Как-то я стоял на набережной Шарантон, неподалеку от конторы, и вдруг увидел, что туда входит Лилиан. Значит, до этого она побывала на авеню Опера. Я же говорил ей, что меня туда перевели. Лилиан задержалась. Через некоторое время во двор вышла Анна-Мари. Я понял, что происходит в кабинете Шабю. Я не ревнив. Но это была новая пощечина: Шабю вел себя так, словно весь мир, все на свете принадлежало ему одному. И опять я невольно пробормотал: «Я его убью…» — Потом отошел подальше, чтобы не попасться на глаза Лилиан.
— А когда вы впервые пришли на улицу Фортюни?
— В конце ноября. У меня не было денег даже на билет в метро. — Пигу горько усмехнулся. — Знаете, довольно противная штука, когда у тебя ни гроша в кармане и ты начинаешь сознавать, что никогда уже не будешь жить по-человечески. На рынке встречаешь, как правило, стариков. А если увидишь молодого, так взгляд у него такой же обреченный, как у старика. И у меня такой?
— Не нахожу.
— Странно! Я ведь стал, как все они… Воспоминание о пощечине мучило меня.
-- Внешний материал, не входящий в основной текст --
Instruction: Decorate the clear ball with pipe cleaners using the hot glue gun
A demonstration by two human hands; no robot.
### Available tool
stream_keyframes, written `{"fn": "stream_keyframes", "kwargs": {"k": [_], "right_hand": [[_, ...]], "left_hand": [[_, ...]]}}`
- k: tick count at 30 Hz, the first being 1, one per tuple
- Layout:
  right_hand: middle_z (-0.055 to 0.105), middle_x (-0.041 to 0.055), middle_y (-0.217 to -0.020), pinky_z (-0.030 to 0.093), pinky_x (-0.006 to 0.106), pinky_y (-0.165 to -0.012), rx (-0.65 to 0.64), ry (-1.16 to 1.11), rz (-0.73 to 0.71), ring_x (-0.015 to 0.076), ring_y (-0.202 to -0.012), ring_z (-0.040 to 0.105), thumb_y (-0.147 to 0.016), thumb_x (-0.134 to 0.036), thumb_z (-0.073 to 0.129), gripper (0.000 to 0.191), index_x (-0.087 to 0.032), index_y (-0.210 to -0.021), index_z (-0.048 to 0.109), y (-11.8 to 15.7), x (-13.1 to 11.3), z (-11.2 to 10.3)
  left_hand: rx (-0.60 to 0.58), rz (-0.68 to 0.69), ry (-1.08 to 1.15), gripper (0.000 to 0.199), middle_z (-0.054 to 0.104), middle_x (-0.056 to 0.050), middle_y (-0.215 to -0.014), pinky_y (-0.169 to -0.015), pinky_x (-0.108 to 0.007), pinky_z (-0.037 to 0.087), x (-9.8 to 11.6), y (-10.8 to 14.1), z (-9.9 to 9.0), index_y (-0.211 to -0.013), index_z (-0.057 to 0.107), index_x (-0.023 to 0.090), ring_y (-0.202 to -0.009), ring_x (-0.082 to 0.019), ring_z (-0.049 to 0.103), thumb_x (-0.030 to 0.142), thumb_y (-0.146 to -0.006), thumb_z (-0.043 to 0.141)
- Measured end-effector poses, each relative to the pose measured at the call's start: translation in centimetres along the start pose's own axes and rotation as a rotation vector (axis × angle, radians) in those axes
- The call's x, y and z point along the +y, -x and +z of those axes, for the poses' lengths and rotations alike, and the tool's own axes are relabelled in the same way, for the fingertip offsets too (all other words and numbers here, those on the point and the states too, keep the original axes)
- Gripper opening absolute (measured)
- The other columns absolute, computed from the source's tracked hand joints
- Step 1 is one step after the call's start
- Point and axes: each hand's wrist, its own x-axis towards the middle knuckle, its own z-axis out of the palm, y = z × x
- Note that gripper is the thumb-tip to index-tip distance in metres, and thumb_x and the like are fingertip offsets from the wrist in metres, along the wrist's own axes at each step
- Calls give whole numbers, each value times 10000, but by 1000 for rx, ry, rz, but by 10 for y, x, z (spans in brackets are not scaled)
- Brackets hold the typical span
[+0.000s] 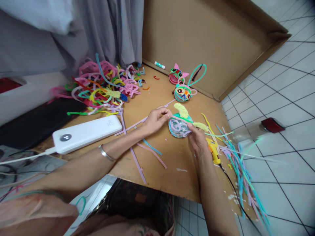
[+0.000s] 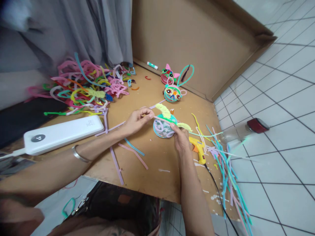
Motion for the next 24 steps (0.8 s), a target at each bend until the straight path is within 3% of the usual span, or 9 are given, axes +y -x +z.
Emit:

Шабю не следовало этого делать. Слова я, может, и забыл бы, даже самые оскорбительные, самые унизительные. Но пощечину! Он влепил ее мне как нашкодившему мальчишке.
— Знали вы в среду, когда направлялись на улицу Фортюни, что на этот раз все будет кончено?
— Раз уж я пришел к вам, так не для того, чтобы лукавить. Я не знал, что стану убийцей. Клянусь, не знал. Можете мне поверить. Вас я не собираюсь обманывать.
— Попытайтесь вспомнить, что вы в тот момент чувствовали?
— Только одно — что дальше так продолжаться не может. Я уже скатился на самое дно. Не сегодня — завтра попаду в облаву или заболею, меня свезут в больницу — и конец всему. Что-то должно было произойти.
— Что же именно?
— Я мог бы вернуть пощечину, если он выйдет с Анной-Мари, я шагну вперед… Пигу опустил голову.
— Впрочем, нет: он гораздо сильнее…
Я прождал до девяти часов, пока не зажгли свет в парадном. Шабю вышел один. Пистолет лежал у меня в кармане. Я выхватил его и, не целясь, выстрелил в упор — раз, два, три, не помню сколько.
— Четыре раза.
— Первой моей мыслью было остаться на месте и ждать полицию. Но я испугался, что меня изобьют, и побежал к метро на авеню Вилье. Никто за мной не погнался. Опомнился я на рынке и сразу нанялся на разгрузку овощей. Оставаться наедине с самим собой было невыносимо… Ну вот, господин комиссар, кажется, все.
— А что побудило вас звонить мне по телефону?
— Не знаю. Я чувствовал себя бесконечно одиноким. Думал, что никто никогда не поймет моих переживаний. Мне приходилось не раз читать о вас в газетах, и вдруг мне захотелось повидать вас прежде, чем умереть. Я ведь уже решил пустить себе пулю в лоб. А потом сказал себе: «Ну, сделай попытку!» И все равно боялся, не вас, а ваших полицейских.
— Мои люди рукоприкладством не занимаются.
— Но об этом поговаривают.
— Мало ли что болтают! Выкурите еще сигарету. Вам все еще страшно?
— Теперь — нет. Все-таки я вам позвонил. Потом, второй раз.